Like other typical broadbills, the banded broadbill's nests are usually made at a height of 6–21 m over clearings or water bodies, hanging from dead or living trees like dipterocarps and Koompassia excelsa. They have also been recorded being built on epiphytes like Pandanus, ferns and bamboo. Nests are generally hung from a sideways branch close to the trunk, but are sometimes also suspended from thick leaves and bamboo tips. Nests have been observed being built close to the beehives of species like the giant honey bee (Apis dorsata) and Halictidae sweat bees, a strategy that is also seen in the black-and-yellow broadbill and which may provide protection. One nest in Borneo was observed being built over a period of 18 days, both adults participating in nest-building. The nests are large, raggedy and oval or pear-shaped, with a total length of 75–90 cm, including the trailing tail. Materials used to make the nest include leaves, twigs, roots, fibres, moss, leaf skeletons, grass stems and bryophytes. Both sexes have been observed collecting nesting material. The inner chamber is covered with leaves and thick grass stems, and the outside is embellished with lichen, bryophytes, green moss, insect excreta, cocoons and cobwebs, presumably to provide camouflage. The entrances to the nest are covered by a slanting eave. A nest from Sabah had a height of 25 cm, a width of 22.5 cm and a depth of 15 cm, with an entrance measuring 54 × 58 mm.

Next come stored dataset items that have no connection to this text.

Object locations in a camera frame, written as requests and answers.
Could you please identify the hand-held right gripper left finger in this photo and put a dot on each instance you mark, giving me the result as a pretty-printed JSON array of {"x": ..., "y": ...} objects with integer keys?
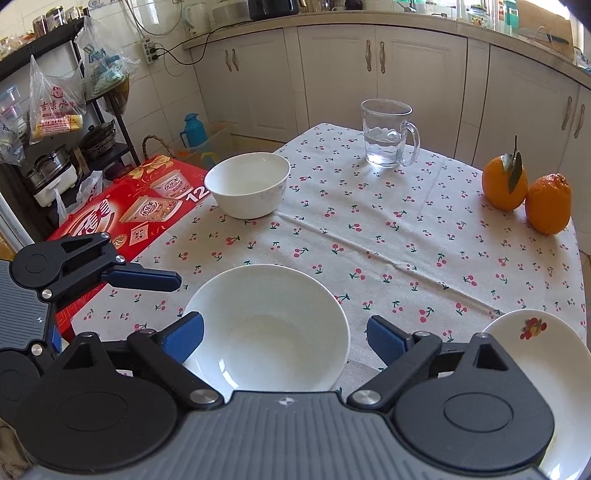
[{"x": 187, "y": 337}]

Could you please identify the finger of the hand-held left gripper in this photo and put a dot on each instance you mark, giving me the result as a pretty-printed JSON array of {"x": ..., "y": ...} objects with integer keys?
[
  {"x": 44, "y": 357},
  {"x": 143, "y": 279}
]

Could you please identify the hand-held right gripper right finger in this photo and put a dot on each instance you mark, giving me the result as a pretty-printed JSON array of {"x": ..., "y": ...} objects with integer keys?
[{"x": 385, "y": 339}]

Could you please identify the white ceramic bowl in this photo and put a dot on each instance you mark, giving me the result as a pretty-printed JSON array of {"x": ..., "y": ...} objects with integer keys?
[
  {"x": 247, "y": 184},
  {"x": 268, "y": 332}
]

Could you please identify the white fruit-print plate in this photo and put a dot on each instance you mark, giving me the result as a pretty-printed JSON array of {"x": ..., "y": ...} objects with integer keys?
[{"x": 549, "y": 369}]

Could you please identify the red printed carton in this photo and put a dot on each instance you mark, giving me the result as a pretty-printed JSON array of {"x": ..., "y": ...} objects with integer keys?
[{"x": 129, "y": 203}]

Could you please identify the white plastic bag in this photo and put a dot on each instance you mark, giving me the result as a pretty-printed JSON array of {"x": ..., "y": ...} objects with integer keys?
[{"x": 90, "y": 184}]

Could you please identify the cherry-print tablecloth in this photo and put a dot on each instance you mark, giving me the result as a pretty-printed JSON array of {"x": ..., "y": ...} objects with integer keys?
[{"x": 392, "y": 230}]

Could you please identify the wicker basket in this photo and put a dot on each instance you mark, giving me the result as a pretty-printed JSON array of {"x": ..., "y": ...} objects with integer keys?
[{"x": 159, "y": 138}]

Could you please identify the steel steamer pot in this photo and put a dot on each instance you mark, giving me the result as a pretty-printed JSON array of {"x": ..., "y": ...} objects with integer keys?
[{"x": 48, "y": 173}]

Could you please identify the black cooking pot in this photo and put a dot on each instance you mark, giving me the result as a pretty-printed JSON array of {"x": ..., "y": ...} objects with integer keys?
[{"x": 98, "y": 138}]

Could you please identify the teal thermos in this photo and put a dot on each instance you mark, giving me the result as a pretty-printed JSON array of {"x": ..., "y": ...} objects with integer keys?
[{"x": 194, "y": 131}]

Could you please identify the clear plastic bin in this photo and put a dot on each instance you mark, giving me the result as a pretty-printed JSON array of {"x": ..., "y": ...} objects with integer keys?
[{"x": 219, "y": 136}]

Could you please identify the clear plastic bag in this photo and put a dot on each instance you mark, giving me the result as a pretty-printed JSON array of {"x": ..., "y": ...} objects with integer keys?
[{"x": 9, "y": 138}]

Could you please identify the orange with green leaf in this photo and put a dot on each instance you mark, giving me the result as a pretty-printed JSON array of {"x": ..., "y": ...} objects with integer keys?
[{"x": 501, "y": 184}]

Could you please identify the red-print plastic bag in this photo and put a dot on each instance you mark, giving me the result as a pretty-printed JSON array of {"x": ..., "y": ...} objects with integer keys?
[{"x": 53, "y": 106}]

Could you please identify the clear glass mug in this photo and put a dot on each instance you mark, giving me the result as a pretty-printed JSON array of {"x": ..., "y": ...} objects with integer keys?
[{"x": 390, "y": 134}]

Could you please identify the orange without leaf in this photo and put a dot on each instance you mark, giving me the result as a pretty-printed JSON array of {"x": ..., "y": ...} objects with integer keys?
[{"x": 548, "y": 203}]

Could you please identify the blue-print plastic bag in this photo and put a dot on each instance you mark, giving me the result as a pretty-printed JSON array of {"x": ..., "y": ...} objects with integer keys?
[{"x": 104, "y": 60}]

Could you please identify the white power strip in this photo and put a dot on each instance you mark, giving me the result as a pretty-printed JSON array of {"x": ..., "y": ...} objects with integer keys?
[{"x": 148, "y": 50}]

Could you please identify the black shelf rack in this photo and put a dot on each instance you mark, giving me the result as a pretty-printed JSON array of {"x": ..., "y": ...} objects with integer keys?
[{"x": 51, "y": 39}]

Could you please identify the white kitchen cabinets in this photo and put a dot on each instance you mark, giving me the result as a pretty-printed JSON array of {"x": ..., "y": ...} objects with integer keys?
[{"x": 332, "y": 78}]

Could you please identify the white electric kettle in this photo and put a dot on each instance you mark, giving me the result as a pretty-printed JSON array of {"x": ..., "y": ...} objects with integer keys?
[{"x": 194, "y": 16}]

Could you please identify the white lidded pot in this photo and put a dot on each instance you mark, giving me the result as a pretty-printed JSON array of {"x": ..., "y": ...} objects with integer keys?
[{"x": 228, "y": 13}]

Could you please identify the black countertop appliance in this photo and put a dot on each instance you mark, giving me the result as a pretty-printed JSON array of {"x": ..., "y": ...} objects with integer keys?
[{"x": 272, "y": 8}]

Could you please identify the kitchen countertop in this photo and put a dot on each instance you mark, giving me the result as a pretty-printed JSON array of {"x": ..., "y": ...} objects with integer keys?
[{"x": 369, "y": 18}]

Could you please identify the kitchen knife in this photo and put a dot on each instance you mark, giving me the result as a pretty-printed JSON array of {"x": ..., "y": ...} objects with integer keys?
[{"x": 551, "y": 39}]

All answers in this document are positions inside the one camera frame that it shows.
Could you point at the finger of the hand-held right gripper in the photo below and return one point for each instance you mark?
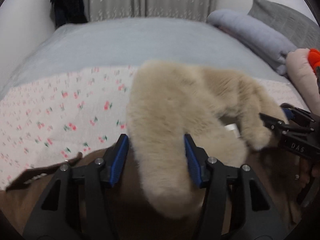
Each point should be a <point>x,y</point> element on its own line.
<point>275,123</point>
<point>287,112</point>

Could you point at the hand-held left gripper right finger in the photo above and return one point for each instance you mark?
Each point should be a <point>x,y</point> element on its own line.
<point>192,162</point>

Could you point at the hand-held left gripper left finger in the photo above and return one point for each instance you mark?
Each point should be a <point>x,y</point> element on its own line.
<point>120,160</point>

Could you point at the brown fleece-lined coat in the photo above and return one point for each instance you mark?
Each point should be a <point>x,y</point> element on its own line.
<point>162,117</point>

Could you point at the dark hanging clothes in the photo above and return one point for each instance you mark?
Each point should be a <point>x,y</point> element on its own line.
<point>67,2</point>

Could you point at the person's right hand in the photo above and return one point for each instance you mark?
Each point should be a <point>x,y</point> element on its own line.
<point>308,172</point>

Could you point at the white cherry print blanket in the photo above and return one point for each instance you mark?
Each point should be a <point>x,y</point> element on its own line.
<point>50,110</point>

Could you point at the lavender folded blanket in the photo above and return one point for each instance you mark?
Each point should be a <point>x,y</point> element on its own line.
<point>250,32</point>

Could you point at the grey pillow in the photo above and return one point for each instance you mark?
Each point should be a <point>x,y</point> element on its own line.
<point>282,17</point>

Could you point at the light blue bed sheet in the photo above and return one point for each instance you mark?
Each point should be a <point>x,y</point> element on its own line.
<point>150,42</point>

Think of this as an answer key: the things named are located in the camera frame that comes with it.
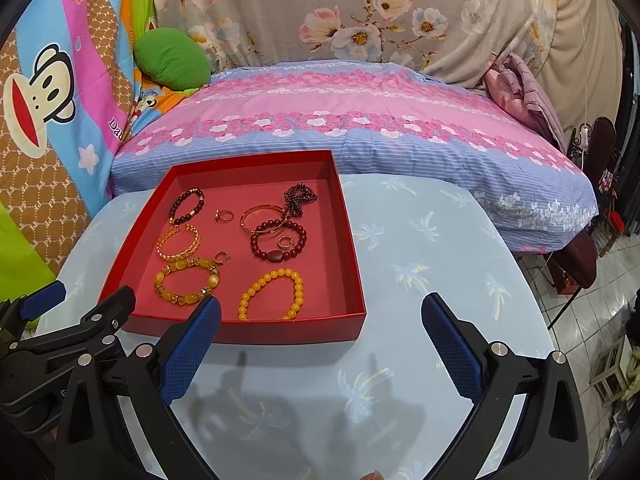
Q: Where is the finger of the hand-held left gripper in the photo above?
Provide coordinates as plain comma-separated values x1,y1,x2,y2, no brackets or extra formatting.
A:
47,286,137,361
17,281,68,320

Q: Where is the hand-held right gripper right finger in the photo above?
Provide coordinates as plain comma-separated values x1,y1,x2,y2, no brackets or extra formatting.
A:
421,292,591,480

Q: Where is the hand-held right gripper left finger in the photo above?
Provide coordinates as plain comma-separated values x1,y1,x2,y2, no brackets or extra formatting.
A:
52,294,222,480

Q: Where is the chunky yellow stone bracelet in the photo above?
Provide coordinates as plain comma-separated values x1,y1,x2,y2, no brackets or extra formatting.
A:
153,257,221,307

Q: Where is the yellow round bead bracelet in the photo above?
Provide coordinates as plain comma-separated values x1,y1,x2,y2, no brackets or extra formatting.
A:
237,268,305,322

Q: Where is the red cardboard box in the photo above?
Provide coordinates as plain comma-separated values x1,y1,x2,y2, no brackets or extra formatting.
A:
97,149,368,346

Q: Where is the thin gold bangle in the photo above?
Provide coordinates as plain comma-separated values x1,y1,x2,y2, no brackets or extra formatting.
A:
239,203,289,235

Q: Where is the monkey print blanket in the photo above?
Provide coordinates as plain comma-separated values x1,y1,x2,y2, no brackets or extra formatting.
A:
0,0,181,322

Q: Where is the dark brown chair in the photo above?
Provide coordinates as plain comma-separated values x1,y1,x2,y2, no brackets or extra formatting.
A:
547,117,619,292

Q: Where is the white plastic stool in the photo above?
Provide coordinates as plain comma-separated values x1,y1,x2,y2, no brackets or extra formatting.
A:
590,335,635,407

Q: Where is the pink and blue floral pillow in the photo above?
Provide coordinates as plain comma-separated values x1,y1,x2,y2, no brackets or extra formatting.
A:
107,60,600,254

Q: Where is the green cushion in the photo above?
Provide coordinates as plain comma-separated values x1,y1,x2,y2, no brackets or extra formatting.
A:
133,27,212,91

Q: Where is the pink folded quilt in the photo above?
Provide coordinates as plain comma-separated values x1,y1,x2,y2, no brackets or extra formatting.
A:
482,52,569,154

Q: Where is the beige cloth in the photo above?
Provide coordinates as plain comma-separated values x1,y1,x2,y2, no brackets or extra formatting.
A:
537,0,624,132

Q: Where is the gold chain bracelet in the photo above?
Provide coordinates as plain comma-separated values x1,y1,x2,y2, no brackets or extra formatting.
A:
157,225,200,262

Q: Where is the dark red bead bracelet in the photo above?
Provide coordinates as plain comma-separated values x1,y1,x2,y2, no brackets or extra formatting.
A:
250,219,308,264

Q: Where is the dark brown bead bracelet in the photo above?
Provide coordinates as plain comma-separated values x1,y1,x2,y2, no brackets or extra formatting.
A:
167,187,206,228

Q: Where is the dark purple bead necklace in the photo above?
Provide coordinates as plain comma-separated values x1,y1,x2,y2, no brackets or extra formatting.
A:
283,183,320,220

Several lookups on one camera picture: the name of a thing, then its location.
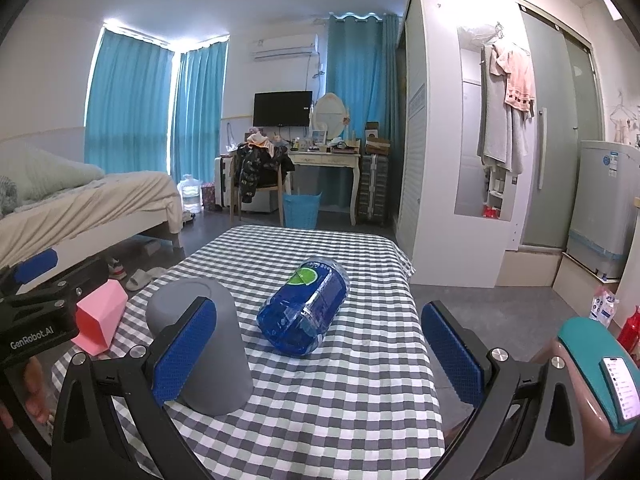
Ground white bed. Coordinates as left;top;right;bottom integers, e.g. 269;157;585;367
0;127;183;271

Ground red bottle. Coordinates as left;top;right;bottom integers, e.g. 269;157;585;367
617;304;640;362

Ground checkered tablecloth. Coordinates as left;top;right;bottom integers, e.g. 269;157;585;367
50;225;446;480

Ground cardboard box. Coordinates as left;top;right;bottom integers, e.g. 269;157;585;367
364;122;392;156

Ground blue plastic bottle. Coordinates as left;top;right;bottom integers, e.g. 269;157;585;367
256;257;350;357

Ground silver suitcase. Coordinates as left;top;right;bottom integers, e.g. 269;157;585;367
357;153;390;226

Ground smartphone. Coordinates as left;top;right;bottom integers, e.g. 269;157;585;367
601;355;640;424

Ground grey towel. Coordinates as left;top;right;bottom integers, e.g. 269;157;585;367
476;42;527;174

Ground person's left hand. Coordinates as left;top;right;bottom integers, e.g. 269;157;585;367
0;357;55;431

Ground pale green quilt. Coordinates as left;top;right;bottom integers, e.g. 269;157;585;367
0;147;107;211

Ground pink cup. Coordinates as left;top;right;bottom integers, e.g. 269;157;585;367
71;280;129;357

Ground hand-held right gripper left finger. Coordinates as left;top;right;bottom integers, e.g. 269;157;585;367
50;296;221;480

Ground tall teal curtain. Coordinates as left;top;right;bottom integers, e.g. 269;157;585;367
320;13;402;213

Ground frosted glass door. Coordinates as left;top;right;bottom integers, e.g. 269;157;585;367
514;0;604;252

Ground white wardrobe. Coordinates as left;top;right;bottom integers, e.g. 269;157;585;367
394;0;527;289

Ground wooden chair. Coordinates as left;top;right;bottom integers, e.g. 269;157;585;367
229;152;295;227

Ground plastic package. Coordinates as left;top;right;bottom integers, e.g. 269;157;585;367
589;284;620;322

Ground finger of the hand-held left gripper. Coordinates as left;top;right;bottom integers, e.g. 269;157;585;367
0;249;60;306
10;258;109;317

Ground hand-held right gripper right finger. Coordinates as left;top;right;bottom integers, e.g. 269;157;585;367
421;300;601;480

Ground white air conditioner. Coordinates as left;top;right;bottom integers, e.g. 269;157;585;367
248;33;320;64

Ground wide teal curtain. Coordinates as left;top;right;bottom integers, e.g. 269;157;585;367
84;26;174;175

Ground blue waste basket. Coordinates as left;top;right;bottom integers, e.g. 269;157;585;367
282;192;323;230

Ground beige slippers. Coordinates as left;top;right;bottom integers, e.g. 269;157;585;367
124;266;169;292

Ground oval white vanity mirror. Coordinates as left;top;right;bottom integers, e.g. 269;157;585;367
310;92;351;142

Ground white suitcase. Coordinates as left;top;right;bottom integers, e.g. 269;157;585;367
213;155;234;209

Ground pink towel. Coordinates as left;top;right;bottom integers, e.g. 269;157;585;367
488;39;537;114

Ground narrow teal curtain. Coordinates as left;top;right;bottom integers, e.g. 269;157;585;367
172;41;230;193

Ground black television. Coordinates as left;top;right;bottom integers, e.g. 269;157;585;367
252;90;314;128

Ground white dressing table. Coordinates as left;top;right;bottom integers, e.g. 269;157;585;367
287;149;362;227

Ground grey cup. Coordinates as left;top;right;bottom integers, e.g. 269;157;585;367
145;277;252;416

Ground clear water jug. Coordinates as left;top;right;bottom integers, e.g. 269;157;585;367
178;173;204;214

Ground white washing machine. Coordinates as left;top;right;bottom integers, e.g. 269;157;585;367
565;139;640;282

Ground dark jacket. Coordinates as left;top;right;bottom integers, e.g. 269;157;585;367
233;141;296;205

The banded broadbill's eggs are oval-shaped and measure 26.1–31.5 × 17.1–22.2 mm. They have a smooth and slightly shiny surface and are usually dull white with dark purple or reddish-brown flecks, denser at the wide end; West Javan eggs are dirty white, sometimes tinged pink, with dense rusty-brown to lavender-grey markings concentrated at the broader end. Clutches have generally two or three eggs, although they may sometimes have more. Incubation can start before the completion of the nest and one bout of incubation was recorded being 1.8 hours long. Little is known about the species' hatching and parental care, but parents continue to provide 70–80% of food to young 13 weeks after fledging, reducing to 20–30% by 20 weeks.

== Status ==
The International Union for Conservation of Nature, which splits the banded broadbill into two species, classifies javanicus as being near-threatened and all the other subspecies as being of least concern. Although it is patchily distributed and scarce in central and eastern Java, javanicus has also been observed in some protected areas like Mount Gede Pangrango National Park. Its population is unlikely to be above 10,000 adults and is thought to be decreasing. Threats to the subspecies include habitat loss and the cagebird trade. The remaining subspecies are mostly uncommon to locally common throughout their range, but have been described as being scarce in Brunei and very rare in northern Thailand. The populations inhabiting the Malay Peninsula are treated as being near-threatened. They are found in multiple protected areas.